>>>

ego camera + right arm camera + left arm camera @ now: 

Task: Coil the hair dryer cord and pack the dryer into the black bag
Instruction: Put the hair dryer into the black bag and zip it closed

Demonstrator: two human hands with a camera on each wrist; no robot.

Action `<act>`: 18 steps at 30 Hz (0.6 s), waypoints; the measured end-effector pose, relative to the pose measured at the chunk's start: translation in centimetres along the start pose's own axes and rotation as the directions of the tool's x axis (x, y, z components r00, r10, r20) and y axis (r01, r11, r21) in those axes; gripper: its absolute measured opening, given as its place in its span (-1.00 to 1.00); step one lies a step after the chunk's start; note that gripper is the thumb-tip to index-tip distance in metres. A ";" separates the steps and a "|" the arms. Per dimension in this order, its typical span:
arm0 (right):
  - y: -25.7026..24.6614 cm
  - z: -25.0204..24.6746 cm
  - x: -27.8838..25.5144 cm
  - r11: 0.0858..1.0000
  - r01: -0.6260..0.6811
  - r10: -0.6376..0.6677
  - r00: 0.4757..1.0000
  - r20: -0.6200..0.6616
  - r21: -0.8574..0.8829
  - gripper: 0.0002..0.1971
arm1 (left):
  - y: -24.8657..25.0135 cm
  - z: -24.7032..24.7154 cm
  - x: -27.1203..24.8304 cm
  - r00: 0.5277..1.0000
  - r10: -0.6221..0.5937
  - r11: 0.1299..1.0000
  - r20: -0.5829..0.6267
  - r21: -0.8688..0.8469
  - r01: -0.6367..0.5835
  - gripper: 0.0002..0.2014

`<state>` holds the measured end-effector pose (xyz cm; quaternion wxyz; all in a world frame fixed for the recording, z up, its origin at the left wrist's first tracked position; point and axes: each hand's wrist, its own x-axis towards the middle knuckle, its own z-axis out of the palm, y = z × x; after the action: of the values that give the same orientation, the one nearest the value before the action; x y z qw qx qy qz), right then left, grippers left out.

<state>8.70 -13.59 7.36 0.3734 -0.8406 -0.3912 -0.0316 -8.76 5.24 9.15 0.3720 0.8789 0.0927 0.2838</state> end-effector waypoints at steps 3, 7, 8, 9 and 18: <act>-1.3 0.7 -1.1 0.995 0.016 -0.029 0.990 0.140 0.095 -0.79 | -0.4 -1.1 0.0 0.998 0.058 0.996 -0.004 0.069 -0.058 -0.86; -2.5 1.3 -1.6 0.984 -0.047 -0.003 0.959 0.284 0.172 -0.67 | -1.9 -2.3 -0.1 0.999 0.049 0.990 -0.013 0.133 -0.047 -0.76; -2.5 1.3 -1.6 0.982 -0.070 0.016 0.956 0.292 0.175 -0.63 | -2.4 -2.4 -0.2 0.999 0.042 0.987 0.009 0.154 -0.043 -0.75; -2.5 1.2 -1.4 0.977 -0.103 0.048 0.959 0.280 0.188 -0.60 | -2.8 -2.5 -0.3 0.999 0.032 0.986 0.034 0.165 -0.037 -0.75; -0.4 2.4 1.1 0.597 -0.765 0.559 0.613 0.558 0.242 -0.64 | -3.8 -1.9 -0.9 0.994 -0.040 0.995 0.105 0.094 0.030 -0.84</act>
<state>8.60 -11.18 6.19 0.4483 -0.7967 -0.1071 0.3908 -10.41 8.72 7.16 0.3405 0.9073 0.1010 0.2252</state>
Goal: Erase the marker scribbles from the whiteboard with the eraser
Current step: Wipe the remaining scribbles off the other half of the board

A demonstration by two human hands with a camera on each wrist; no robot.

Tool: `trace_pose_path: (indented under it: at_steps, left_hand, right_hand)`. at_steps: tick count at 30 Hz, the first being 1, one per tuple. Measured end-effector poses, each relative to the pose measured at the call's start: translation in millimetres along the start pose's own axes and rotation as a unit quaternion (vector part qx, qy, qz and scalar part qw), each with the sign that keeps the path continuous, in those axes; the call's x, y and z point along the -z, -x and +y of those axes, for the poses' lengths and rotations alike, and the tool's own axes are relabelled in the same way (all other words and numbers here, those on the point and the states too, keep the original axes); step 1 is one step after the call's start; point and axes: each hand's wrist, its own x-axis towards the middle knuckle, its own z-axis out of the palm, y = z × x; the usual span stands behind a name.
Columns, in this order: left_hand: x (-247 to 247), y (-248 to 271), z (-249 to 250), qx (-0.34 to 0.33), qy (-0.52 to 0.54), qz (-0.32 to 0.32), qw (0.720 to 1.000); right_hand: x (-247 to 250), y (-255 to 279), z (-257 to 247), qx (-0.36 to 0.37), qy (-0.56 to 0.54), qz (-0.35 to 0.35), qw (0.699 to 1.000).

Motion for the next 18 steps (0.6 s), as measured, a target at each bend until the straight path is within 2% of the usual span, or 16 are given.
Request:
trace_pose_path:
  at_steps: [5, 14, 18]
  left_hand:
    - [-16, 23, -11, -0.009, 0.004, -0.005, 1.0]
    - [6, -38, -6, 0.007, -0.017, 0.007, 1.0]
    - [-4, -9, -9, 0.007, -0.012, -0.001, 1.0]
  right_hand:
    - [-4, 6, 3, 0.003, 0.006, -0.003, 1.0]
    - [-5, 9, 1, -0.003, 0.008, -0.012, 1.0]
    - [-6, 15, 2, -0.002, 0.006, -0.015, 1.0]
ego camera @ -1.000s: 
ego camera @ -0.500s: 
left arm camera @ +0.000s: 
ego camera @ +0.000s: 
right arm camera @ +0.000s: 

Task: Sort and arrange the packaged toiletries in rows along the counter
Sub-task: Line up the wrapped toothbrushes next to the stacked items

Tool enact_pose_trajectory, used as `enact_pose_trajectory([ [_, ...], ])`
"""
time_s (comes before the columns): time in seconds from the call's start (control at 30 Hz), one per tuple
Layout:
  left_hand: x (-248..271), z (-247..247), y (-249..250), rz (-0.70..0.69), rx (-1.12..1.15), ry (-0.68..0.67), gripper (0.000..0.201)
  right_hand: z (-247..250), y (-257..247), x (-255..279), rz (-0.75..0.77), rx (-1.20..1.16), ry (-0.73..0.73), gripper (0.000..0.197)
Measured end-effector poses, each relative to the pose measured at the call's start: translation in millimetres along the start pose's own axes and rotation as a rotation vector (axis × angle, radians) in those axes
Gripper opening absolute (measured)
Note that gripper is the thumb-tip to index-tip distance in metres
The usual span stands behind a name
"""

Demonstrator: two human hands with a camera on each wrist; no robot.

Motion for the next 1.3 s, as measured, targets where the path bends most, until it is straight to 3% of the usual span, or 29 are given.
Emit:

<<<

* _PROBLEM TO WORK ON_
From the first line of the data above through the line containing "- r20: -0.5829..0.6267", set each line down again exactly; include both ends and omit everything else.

* _REPLY TO THE EXERCISE_
ego camera + right arm camera + left arm camera @ now: 

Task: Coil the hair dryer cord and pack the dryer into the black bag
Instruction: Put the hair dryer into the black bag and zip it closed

Demonstrator: two human hands with a camera on each wrist; no robot.

Action `<act>`: 18 steps at 30 Hz (0.6 s), waypoints; the measured end-effector pose, relative to the pose measured at the chunk's start: translation in centimetres along the start pose's own axes and rotation as the directions of the tool's x axis (x, y, z components r00, r10, r20) and y axis (r01, r11, r21) in those axes; gripper: its absolute measured opening, given as its place in its span (-1.00 to 1.00); step one lies a step after the chunk's start; note that gripper is the thumb-tip to index-tip distance in metres. A ";" separates the steps and a "|" the arms. Per dimension in this order, its typical span:
arm0 (right):
  - y: -25.7026..24.6614 cm
  - z: -25.0204..24.6746 cm
  - x: -27.8838..25.5144 cm
  - r11: 0.0858..1.0000
  - r01: -0.6260..0.6811
  - r10: -0.6376..0.6677
  - r00: 0.4757..1.0000
  - r20: -0.6200..0.6616
  - r21: -0.8574..0.8829
  - gripper: 0.0002..0.1971
arm1 (left):
  - y: -24.8657..25.0135 cm
  - z: -24.7032..24.7154 cm
  - x: -27.1203..24.8304 cm
  - r00: 0.5277..1.0000
  - r10: -0.6221..0.5937
  - r11: 0.1299..1.0000
  - r20: -0.5829..0.6267

No additional output is needed.